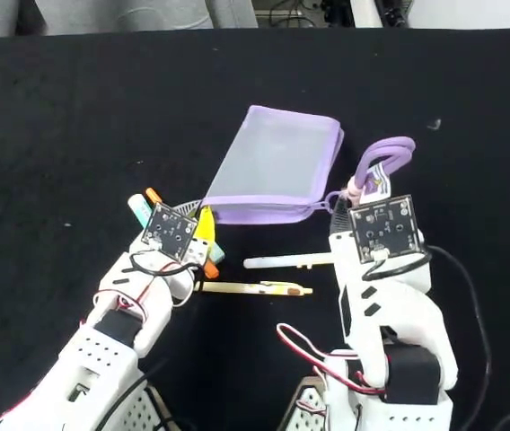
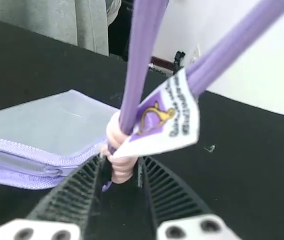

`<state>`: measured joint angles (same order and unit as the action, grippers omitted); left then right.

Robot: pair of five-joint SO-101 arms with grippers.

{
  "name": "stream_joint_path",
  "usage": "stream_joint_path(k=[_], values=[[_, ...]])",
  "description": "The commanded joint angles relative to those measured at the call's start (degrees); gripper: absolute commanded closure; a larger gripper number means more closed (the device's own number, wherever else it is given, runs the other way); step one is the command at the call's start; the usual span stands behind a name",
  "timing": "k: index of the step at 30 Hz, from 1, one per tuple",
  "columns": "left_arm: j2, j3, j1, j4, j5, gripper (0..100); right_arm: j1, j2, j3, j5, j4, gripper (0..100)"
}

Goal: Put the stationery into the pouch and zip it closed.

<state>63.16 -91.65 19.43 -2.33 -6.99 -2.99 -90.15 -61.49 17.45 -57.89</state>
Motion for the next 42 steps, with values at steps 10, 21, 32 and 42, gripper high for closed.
stream_joint_path(k=[10,21,32,42], values=[[-0.7,0.9,4.2,-0.6,-0.1,88,-2.1,-1.4,4.1,-0.2,0.1,98.8],[-0.8,1.0,4.4,-0.8,0.1,82,-2.0,-1.4,4.1,-0.3,0.1,98.8],[-0.9,3.3,6.8,-2.1,3.8,82,-2.0,-1.4,4.3,-0.3,-0.6,98.8],[-30.8,18.3,6.7,-9.5,7.4,83,-2.0,-1.4,4.3,-0.3,-0.6,98.8]])
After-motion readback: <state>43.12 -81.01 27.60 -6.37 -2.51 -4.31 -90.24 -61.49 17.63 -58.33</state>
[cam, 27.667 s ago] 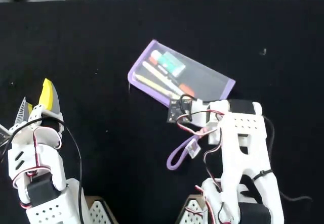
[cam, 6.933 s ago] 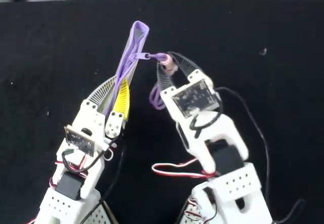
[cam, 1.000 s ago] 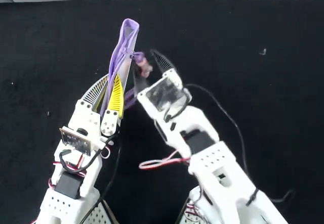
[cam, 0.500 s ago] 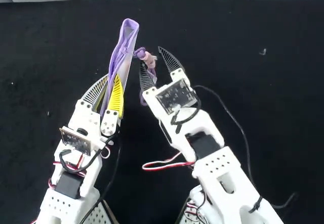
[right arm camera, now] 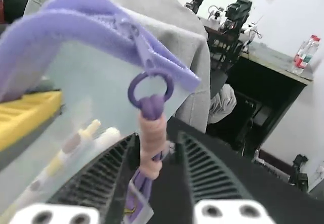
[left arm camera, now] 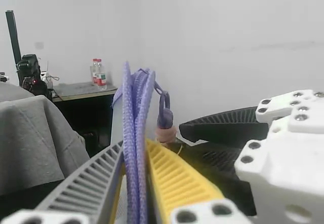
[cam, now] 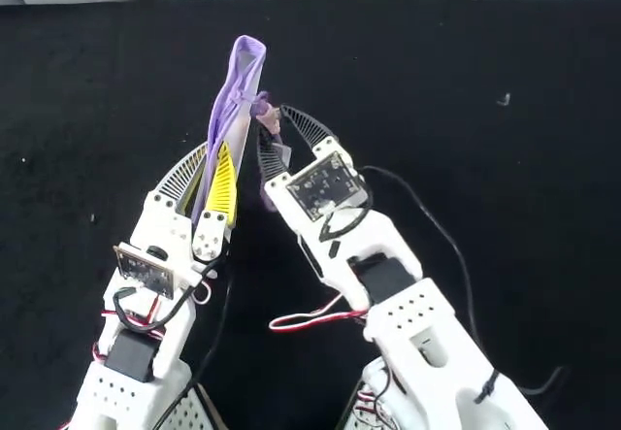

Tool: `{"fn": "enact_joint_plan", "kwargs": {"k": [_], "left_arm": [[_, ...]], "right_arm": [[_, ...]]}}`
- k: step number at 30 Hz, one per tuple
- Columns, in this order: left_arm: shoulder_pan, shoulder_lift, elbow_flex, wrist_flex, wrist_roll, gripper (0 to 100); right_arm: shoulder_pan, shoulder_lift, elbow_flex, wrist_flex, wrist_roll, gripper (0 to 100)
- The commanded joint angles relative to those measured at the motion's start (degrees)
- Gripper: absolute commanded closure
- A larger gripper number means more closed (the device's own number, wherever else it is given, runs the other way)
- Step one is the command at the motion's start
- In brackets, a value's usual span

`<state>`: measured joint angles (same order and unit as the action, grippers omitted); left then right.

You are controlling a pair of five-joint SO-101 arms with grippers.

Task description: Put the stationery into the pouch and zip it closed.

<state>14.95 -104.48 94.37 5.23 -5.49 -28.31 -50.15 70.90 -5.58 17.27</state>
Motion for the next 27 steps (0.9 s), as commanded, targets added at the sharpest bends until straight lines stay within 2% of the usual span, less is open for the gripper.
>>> {"fn": "enact_joint_plan", "kwargs": {"k": [1,14,27], "left_arm": [[-0.8,-0.1,0.1,0.2,0.6,97],[-0.9,-0.1,0.0,0.2,0.5,97],[-2.0,-0.1,-0.3,-0.2,0.6,97]], "right_arm": [[-2.1,0.8,-1.9,-1.4,-0.4,80.1],[-2.5,7.1,-6.4,-1.5,0.0,82.8],[-2.5,5.8,-6.7,-2.6,0.1,82.8]]}}
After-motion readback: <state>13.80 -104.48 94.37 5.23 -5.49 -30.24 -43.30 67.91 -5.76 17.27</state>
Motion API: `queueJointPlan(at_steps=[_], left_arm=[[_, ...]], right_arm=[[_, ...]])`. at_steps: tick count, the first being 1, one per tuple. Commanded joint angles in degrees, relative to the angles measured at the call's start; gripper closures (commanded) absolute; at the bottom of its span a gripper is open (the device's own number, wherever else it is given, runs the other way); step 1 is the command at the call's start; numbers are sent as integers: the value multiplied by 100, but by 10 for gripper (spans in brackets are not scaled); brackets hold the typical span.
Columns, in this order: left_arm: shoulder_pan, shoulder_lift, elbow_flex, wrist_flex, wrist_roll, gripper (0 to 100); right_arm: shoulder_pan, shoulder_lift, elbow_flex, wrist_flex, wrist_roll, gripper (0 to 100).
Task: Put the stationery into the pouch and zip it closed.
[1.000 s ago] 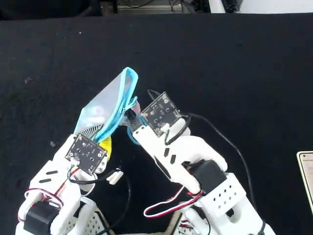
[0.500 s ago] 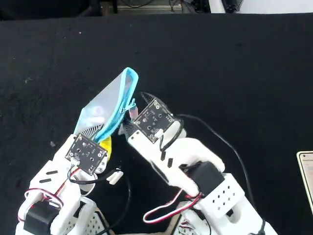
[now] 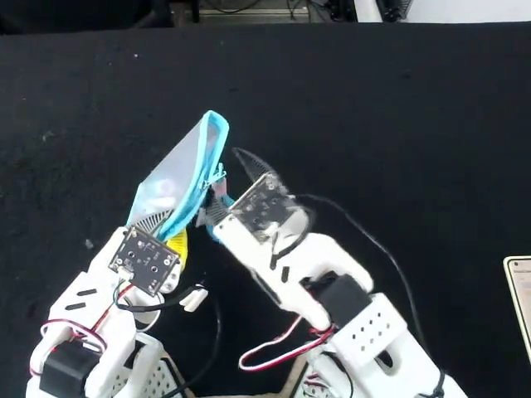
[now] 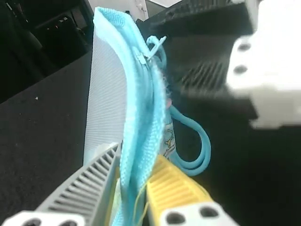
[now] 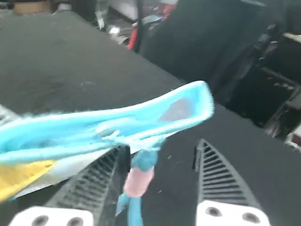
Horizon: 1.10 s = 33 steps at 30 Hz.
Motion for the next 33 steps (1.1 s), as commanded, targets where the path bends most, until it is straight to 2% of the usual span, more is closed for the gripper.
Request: queueJointPlan(at_steps=[1, 8, 20, 22, 25, 29, 33], left_arm=[[31, 26, 40, 9, -18, 971], [31, 26, 40, 9, -18, 971], [31, 26, 40, 18, -18, 971], [31, 26, 40, 26, -18, 971], [31, 26, 40, 26, -18, 971], [31, 26, 40, 9, -18, 971], [31, 26, 40, 9, -18, 970]], right_arm=[[273, -629, 4, -44, -44, 836], [273, -1130, 303, 88, -9, 836], [255, -488, 303, -229, 0, 841], [255, -479, 295, -237, 0, 878], [290, -655, 295, -237, 0, 989], [343, -927, 330, -193, -9, 988], [791, -998, 400, -237, -18, 988]])
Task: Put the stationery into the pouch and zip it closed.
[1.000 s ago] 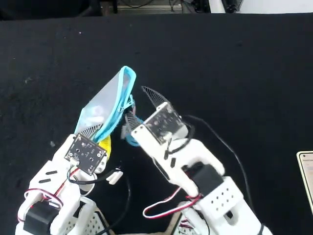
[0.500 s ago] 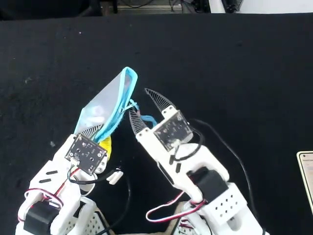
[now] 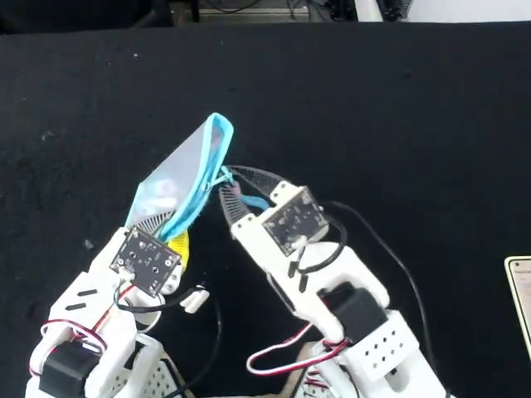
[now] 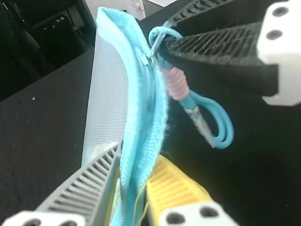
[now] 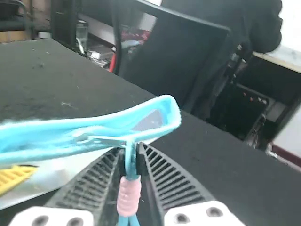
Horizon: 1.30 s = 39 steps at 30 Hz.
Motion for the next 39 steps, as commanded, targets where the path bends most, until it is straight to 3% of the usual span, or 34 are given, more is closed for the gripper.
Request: queueJointPlan(at_steps=[1, 22, 29, 39], left_arm=[[-4, 26, 40, 0, -18, 970], [-4, 26, 40, 18, -18, 970], [-4, 26, 40, 18, -18, 970], [-4, 26, 40, 35, -18, 970]], right_arm=[[457, -154, -66, -132, -18, 988], [800, -136, 321, -1407, -44, 988], [1204, -84, 312, -1582, -607, 988], [1336, 1560, -532, -1582, -642, 988]])
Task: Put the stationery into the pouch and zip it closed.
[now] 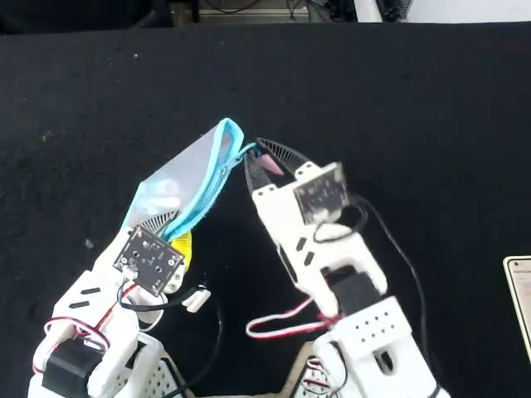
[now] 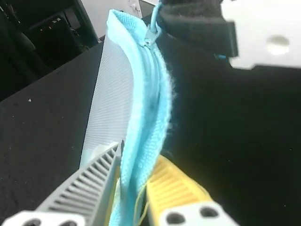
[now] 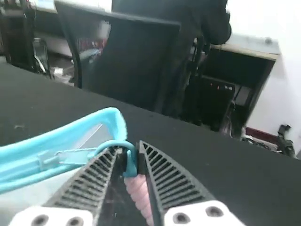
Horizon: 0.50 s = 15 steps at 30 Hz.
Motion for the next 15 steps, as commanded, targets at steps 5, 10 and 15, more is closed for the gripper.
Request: queueJointPlan(at_steps=[5, 10, 15], left_arm=[[-13, 26, -22, 97, -18, 970], [-13, 26, -22, 97, -18, 970], [-13, 26, -22, 97, -18, 970]], right_arm=[[730, 1270, -1262, -141, -53, 988], [826, 1560, -1376, -299, -53, 987], [958, 1903, -1314, -879, -53, 987]])
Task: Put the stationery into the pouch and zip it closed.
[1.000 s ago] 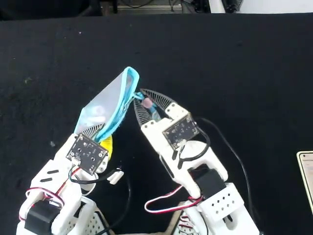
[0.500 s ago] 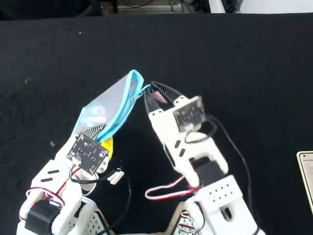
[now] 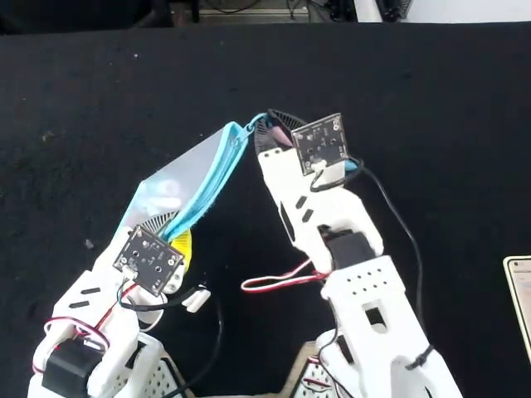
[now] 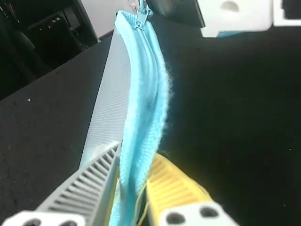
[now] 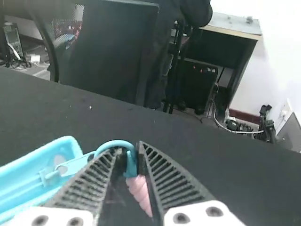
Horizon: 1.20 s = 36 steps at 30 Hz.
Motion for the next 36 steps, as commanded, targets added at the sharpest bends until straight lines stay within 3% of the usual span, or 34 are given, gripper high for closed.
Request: queueJointPlan(at_steps=[1, 7, 30, 33, 36], left_arm=[[-13, 26, -22, 79, -18, 970], [-13, 26, -22, 79, -18, 970], [-13, 26, -22, 79, -26, 970], [-13, 26, -22, 79, -26, 970], [-13, 26, -22, 79, 0, 970]], right_arm=[[545, 259, -347, -475, -88, 987], [967, 734, -347, -1029, -905, 987], [1213, 804, -382, -1002, -905, 974], [1125, 760, -444, -651, -914, 930], [949, 743, -497, -369, -905, 947]])
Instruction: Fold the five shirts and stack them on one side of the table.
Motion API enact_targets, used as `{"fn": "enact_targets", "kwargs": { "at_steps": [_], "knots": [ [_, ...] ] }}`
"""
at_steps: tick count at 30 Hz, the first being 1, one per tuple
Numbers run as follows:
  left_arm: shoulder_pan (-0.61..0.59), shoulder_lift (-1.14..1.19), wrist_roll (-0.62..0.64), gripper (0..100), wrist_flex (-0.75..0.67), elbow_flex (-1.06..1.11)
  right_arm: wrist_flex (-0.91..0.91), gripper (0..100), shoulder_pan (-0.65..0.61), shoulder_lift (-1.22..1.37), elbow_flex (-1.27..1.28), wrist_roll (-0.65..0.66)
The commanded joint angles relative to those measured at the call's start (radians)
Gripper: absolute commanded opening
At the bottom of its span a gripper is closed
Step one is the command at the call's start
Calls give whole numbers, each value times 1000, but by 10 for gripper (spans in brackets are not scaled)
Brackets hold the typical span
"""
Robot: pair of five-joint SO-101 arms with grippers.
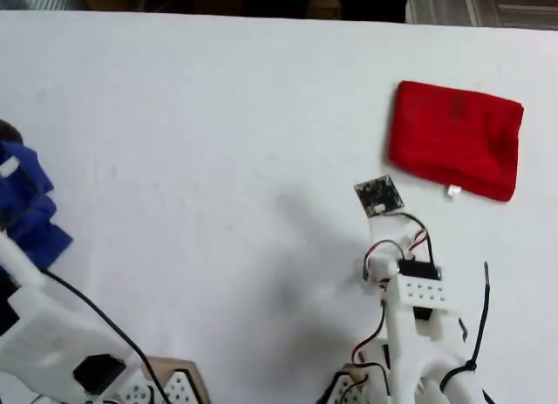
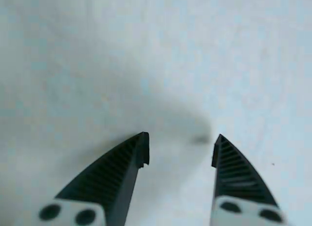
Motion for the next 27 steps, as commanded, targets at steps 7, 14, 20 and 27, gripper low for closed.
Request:
{"fn": "enact_targets", "kwargs": {
  "at_steps": [7,14,20,27],
  "knots": [
    [519,-68,-11,26,374,-375,-16,209,-5,-22,-5,-9],
    [879,-327,-12,26,373,-414,-38,211,2,-21,-3,-46],
    [1017,-514,-14,26,371,-344,-65,211,44,-21,-3,-103],
    [941,-520,-20,28,322,110,-67,211,42,-21,-3,-103]
  ]
}}
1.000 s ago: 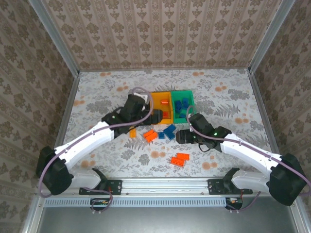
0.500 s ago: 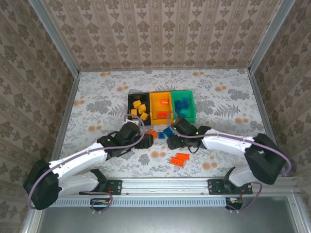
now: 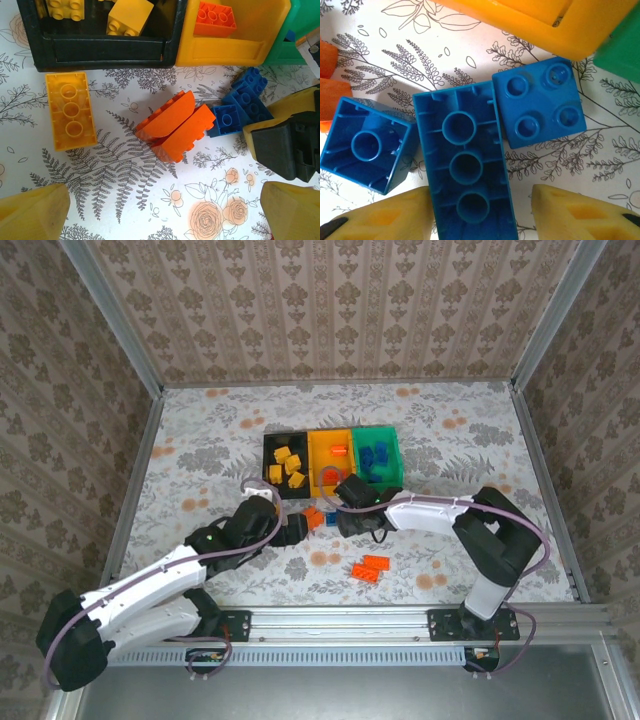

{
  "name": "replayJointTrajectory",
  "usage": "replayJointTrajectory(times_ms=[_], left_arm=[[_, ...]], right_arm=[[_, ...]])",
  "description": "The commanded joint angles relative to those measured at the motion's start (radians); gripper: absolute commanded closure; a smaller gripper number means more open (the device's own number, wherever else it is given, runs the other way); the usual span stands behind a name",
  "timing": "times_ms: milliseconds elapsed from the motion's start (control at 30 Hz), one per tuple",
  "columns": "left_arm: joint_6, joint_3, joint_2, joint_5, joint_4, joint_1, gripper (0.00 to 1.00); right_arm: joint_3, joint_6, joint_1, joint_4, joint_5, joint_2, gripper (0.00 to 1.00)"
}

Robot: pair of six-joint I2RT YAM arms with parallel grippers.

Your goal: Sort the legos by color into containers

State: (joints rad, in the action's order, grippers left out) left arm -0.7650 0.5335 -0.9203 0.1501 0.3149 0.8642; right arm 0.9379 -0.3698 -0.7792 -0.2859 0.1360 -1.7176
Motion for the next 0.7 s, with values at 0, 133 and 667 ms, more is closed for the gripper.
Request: replayJointTrajectory(times_ms=[0, 133, 667], left_arm=[[-0.021, -0.013, 0.017, 0.022, 0.038, 0.002, 0.0], [-0.023, -0.018, 0.025, 0.027, 0.044, 0.002, 0.0], [-0.029, -0.036, 0.02, 0.037, 0.009, -0.004, 0.0]], right_arm=[[0.03, 0.025, -0.003, 0.007, 0.017, -0.023, 0.49], [0.024, 0.031, -0.007, 0.0, -0.008, -0.014, 0.6], [-0.104, -0.037, -0.042, -0.179, -0.006, 0.47, 0.71]])
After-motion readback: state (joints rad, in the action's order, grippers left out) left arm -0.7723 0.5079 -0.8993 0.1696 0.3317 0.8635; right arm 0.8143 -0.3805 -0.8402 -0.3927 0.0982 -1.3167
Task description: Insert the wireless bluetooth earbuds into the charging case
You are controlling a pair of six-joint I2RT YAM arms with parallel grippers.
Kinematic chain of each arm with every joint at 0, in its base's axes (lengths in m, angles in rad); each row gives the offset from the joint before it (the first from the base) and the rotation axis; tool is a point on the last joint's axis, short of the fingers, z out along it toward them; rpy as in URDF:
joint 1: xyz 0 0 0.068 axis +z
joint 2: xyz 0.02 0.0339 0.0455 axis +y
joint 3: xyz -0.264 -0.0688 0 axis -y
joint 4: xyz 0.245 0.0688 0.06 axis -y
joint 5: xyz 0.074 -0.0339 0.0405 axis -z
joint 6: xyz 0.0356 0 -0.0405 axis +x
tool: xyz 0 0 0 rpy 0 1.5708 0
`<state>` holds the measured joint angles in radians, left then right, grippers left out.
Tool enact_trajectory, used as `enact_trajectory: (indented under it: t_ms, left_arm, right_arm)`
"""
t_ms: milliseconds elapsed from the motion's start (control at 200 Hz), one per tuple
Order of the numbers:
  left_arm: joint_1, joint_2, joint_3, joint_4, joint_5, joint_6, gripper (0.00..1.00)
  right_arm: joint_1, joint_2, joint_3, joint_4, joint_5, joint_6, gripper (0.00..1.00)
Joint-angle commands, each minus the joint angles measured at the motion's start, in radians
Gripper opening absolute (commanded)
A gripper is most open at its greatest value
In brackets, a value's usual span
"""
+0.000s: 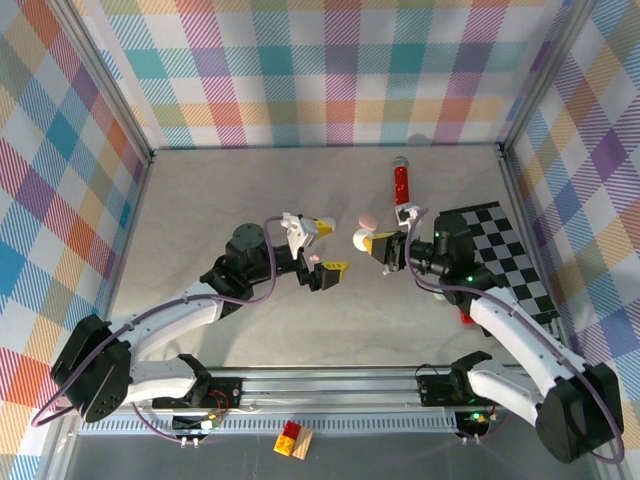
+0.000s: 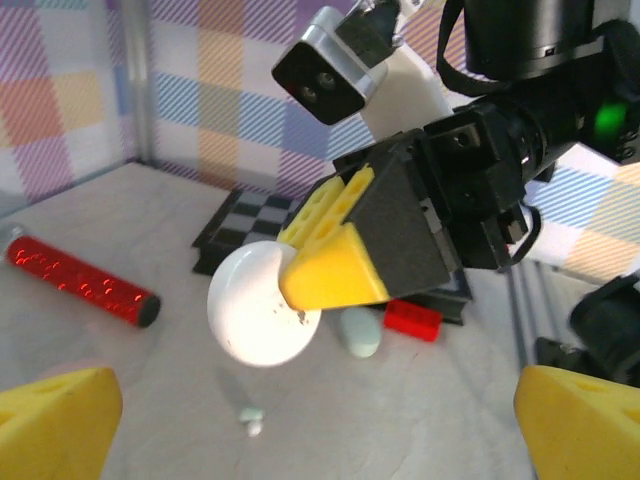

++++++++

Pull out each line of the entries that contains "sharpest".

Motion for the next 27 steps (0.9 s), as commanded, targets added at the sharpest bends until straight lines stay within 2% of the usual span, less is open for the gripper.
Motion for the next 36 steps, as commanded, targets added at the sharpest bends until straight lines stay within 3% of the usual span, or 34 are given, gripper high for closed.

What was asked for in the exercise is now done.